Bring on the tough stuff - there’s not just one right answer.
Does The Comedy of Errors seem like the work of an amateur? How does this play differ from Shakespeare’s other comedies? Does it seem like a sketch of any other play, like Twelfth Night or Pericles? What do you really think Shakespeare was trying to achieve with this work?
Why does S. Antipholus seem so content to abandon his father to go looking for his mother and brother? He seems to be leaving a sure family connection to chase after a slim chance. Is his journey really about finding his lost family members, or is there something greater or graver at work? Can S. Antipholus’s self-proclaimed isolation be explained by anything beyond his lost family? Is there a sense that his isolation is over at the play’s resolution?
What role do the Dromios play? They seem much abused by both Antipholuses, but they also provide camaraderie to the men. It’s curious that Egeon and Aemilia chose to separate the boys during the shipwreck, rather than keep them in their biological pairs. Does Shakespeare just do it this way to keep the plot afloat, or can it be argued that the boys’ attendants actually serve another important role in the play?
Adriana and Luciana seem to provide two sides of marriage – with Adriana seemingly (even if only occasionally and unintentionally) shrewish, and Luciana playing the patron saint of patience-in-marriage. Is Luciana’s portrayal realistic? Are the women of the play fleshed out characters, or do they really only play a proxy to different discussions of what marriage means?

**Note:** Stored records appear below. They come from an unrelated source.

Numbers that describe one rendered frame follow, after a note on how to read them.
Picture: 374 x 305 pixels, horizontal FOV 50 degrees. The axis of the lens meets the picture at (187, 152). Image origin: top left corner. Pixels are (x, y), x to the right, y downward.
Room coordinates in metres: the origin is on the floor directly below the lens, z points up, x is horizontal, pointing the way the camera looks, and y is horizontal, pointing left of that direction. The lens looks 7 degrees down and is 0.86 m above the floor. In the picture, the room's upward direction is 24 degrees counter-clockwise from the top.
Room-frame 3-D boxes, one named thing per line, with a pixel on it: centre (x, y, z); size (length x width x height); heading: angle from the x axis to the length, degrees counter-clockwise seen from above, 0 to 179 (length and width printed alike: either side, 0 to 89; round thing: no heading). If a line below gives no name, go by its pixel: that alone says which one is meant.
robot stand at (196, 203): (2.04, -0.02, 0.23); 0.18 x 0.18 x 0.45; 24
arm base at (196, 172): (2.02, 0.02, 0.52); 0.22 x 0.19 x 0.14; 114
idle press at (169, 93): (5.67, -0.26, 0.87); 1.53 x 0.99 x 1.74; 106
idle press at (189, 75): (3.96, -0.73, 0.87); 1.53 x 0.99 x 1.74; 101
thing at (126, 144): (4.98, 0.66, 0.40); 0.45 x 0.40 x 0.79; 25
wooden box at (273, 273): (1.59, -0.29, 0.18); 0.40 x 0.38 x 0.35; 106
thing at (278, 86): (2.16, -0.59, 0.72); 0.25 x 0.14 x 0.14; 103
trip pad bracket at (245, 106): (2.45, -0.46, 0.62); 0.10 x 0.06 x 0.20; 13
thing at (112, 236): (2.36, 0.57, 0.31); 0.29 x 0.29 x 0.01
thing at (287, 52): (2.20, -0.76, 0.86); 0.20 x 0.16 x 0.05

What role does the supernatural play in The Comedy of Errors? Is it a viable explanation for all of the misunderstandings, or just a plot device to explain them away while the comedy is getting resolved? How does this prevalence of the supernatural mesh with the Christian notions in the play, like St. Paul’s vision of marriage, the Courtesan’s presence as a devil, and S. Antipholus’s Christian quest to find his inner self? How does Shakespeare deal with these anachronisms of having Christian values and modes present in the pre-Christian era? Does he deal with it, or simply gloss over it? Does this work to make the play even more incredible, or does it merely fit the fairy-tale trope of suspension of disbelief?